El autoritarismo ha derivado en absolutismo radical. La apuesta no está exenta de riesgos. La ambición lleva a sobrestimar las fuerzas reales del poder hasta el extremo de introducirlo en un callejón sin salida. La supresión de la institucionalidad democrática y el ejercicio del poder sin equilibrios ni controles ha instaurado una voluntad absoluta.
Por: Rodolfo Cardenal*
Esa voluntad decide qué y cuándo informar a una opinión pública que juzga inmadura, ignorante y rebelde, pero que tiene la inmensa suerte de contar con el entendimiento preclaro, la sabiduría insondable y la operatividad inmediata y eficaz de aquella, que suple con creces las limitaciones de su minoría de edad. En consecuencia, debe acatar sus disposiciones agradecida.

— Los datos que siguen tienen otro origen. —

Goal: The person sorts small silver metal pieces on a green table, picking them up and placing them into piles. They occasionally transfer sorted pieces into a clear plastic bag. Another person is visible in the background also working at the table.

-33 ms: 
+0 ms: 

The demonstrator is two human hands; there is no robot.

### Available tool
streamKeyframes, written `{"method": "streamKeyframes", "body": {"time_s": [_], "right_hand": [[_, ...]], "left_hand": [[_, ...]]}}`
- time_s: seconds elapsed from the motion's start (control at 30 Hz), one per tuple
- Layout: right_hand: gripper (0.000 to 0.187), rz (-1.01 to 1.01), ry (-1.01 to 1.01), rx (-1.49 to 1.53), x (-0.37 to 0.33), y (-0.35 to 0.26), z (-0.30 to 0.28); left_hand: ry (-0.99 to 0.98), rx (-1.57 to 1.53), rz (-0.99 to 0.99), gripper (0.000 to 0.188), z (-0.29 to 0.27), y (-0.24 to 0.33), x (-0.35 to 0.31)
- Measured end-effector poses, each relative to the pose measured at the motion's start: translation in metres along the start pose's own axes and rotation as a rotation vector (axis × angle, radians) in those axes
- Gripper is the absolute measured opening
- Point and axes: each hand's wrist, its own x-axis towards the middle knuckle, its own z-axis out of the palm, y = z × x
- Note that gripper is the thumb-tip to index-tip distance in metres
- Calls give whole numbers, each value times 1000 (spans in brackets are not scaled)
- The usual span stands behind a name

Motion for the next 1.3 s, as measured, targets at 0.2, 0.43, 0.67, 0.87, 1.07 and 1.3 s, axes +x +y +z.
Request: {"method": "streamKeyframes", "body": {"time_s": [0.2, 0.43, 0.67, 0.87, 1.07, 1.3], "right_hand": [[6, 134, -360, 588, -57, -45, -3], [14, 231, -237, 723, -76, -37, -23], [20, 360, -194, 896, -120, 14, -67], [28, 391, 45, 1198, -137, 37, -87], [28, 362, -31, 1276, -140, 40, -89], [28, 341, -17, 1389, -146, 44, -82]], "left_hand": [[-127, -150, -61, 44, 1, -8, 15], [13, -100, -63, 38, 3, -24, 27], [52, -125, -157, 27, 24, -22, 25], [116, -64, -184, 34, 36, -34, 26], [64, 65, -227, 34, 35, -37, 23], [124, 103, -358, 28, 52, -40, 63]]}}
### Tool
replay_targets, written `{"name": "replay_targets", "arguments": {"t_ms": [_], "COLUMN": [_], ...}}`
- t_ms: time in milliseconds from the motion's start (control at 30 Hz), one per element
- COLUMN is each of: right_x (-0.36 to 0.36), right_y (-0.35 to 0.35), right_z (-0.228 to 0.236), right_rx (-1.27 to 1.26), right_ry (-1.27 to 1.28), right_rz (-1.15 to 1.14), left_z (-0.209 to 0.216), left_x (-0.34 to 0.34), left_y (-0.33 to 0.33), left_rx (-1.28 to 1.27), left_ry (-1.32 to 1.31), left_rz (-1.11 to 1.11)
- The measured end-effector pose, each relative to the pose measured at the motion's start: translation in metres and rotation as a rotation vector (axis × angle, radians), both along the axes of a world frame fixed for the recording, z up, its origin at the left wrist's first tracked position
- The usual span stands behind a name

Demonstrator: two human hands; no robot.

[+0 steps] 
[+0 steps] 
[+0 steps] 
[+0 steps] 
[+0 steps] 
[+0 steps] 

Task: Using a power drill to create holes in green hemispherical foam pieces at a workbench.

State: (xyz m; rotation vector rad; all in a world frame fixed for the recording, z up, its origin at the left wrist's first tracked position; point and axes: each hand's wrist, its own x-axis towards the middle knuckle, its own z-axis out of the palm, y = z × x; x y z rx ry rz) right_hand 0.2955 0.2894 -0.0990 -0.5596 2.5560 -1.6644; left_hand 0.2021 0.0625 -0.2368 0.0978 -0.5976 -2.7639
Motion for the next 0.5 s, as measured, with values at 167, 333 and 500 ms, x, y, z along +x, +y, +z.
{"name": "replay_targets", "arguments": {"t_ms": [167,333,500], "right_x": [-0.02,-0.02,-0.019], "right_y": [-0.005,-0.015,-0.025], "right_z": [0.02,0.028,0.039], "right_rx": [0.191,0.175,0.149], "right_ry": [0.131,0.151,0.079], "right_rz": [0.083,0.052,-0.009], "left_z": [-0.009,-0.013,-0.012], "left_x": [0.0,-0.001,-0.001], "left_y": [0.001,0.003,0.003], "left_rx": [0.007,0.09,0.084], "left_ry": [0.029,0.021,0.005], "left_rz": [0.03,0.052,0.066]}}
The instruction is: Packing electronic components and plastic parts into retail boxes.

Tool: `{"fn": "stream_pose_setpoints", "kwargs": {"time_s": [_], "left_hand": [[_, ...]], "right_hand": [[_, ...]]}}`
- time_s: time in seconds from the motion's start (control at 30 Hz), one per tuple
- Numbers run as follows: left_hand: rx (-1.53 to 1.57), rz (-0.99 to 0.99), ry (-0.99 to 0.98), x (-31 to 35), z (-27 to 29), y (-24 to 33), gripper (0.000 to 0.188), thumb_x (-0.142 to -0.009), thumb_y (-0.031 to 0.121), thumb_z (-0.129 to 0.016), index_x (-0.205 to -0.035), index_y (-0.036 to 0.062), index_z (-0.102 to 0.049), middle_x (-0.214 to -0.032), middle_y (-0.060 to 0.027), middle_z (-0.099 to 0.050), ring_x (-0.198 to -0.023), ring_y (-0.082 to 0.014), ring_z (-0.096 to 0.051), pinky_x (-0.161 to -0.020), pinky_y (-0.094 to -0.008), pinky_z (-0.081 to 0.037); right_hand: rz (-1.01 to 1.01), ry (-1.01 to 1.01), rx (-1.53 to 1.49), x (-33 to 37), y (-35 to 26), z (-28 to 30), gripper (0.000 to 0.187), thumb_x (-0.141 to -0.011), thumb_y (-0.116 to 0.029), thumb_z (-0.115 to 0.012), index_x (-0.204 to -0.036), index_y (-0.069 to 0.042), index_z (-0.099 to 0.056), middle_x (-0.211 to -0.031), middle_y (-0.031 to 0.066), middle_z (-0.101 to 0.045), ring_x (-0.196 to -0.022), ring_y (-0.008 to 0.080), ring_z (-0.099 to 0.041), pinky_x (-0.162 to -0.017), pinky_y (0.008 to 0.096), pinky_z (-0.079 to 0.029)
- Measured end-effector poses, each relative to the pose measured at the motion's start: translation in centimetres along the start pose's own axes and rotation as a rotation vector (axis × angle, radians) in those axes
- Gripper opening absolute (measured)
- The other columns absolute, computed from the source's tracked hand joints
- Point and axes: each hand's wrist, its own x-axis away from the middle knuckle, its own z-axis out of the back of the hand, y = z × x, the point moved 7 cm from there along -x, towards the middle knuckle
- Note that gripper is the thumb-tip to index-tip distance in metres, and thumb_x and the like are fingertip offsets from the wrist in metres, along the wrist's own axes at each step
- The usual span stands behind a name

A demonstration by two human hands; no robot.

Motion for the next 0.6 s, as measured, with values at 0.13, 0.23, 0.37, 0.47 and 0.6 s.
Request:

Los funcionarios públicos, además de obedecer, ensalzan su sabiduría. Los legisladores no tienen iniciativa de ley. No la necesitan, dado que esa voluntad absoluta decide por ellos, mejor y más rápido. De ahí que aprueben sin leer ni entender lo que les envía, a modo de simple trámite. Por la misma razón, los ha despojado de la facultad para recibir iniciativas de ley o peticiones de la ciudadanía, como la del comercio informal del centro de la capital. Y, por si fuera poco, se enorgullecen de contribuir a la gobernabilidad con su servilismo.
La misma barrera encuentra la población en la institucionalidad estatal. Sorda a sus reclamos, ciega a sus peticiones y, por tanto, muda. Esta tampoco recibe solicitudes de la población y, si acaso acepta alguna, no responde. Las órdenes judiciales que liberan a algunos detenidos no son ejecutadas. El régimen de excepción hace cada vez más exasperante la indiferencia oficial. Captura sin motivo y acusa a partir de expediente falsos.
Si los funcionarios resuelven alguna solicitud es por orden expresa de la voluntad suprema. La respuesta es agradecida públicamente por el beneficiado, que se deshace en elogios ante tanta magnanimidad. Pero estos casos son aislados. En general, la institucionalidad es indiferente ante la suerte de la ciudadanía. La pedantería, la soberbia y el desprecio caracterizan a los funcionarios del absolutismo, desde el primero hasta el último, el soldado o el policía de la calle.
La deriva absolutista del autoritarismo ha infantilizado a una parte significativa del pueblo, que ha aceptado ser tratado como un menor de edad irresponsable. Renunció a ser libre, a pensar y a decidir su futuro. Se encuentra más cómodo y seguro en recibir lo que la voluntad absoluta tenga a bien concederle, convencido de que solo ella puede proporcionarle lo que necesita y todo lo que provenga de ella es forzosamente bueno. Su generosidad es correspondida con gran entusiasmo como un niño deslumbrado el día de Navidad por el juguete nuevo. La voluntad absoluta satisface así el deseo de mucha gente de ser guiada a cambio de entregar su libertad.
No obstante la extensión y el arraigo de la servidumbre, comienza a cobrar fuerza la movilización de los sectores más golpeados por el absolutismo. El atrevimiento es cada vez más audaz, las expresiones de cólera suben de tono y los llamados a la movilización ya forman parte de la agenda nacional. Aparentemente indiferente al malestar y al rechazo, el absolutismo, confiado en sus primeros éxitos, piensa no tener límites. Pero sí, los tiene. El aguante popular y los recursos materiales, incluso para alimentar la corrupción, son limitados.
La ambición de poder y riquezas es tan irresistible que conduce al desquiciamiento. Construir una nueva residencia presidencial al lado de la residencia privada del dictador, mientras pretende reducir el gasto con el despido de decenas de miles de empleados públicos, indica que algo no anda bien en los pasillos del absolutismo. Además, qué sentido tiene ese multimillonario proyecto si no habrá otra reelección. El secreto y “la reserva” ya no pueden ocultar la desmesura del absolutismo. La polémica alrededor de las finanzas y las propiedades de la familia presidencial son un buen ejemplo.
El triunfo electoral de Trump en Estados Unidos llegó justo a tiempo para compensar el repudio de España y Costa Rica. Aquella rechazó la oferta de ayuda de emergencia por inoportuna y oportunista. Un error diplomático garrafal. Más cerca, los poderes legislativo y judicial de Costa Rica se negaron a recibir al dictador, lo cual degradó la visita de Estado a “oficial”. Sin embargo, ahí sí le recibieron la ayuda rechazada por España. Ridículo y afrenta para una voluntad absoluta que presume de ser bien recibida en todas partes. En realidad, solo encuentra eco en los sectores extremistas, amantes de la desinformación y las conspiraciones paranoicas.
*Director del Centro Monseñor Romero.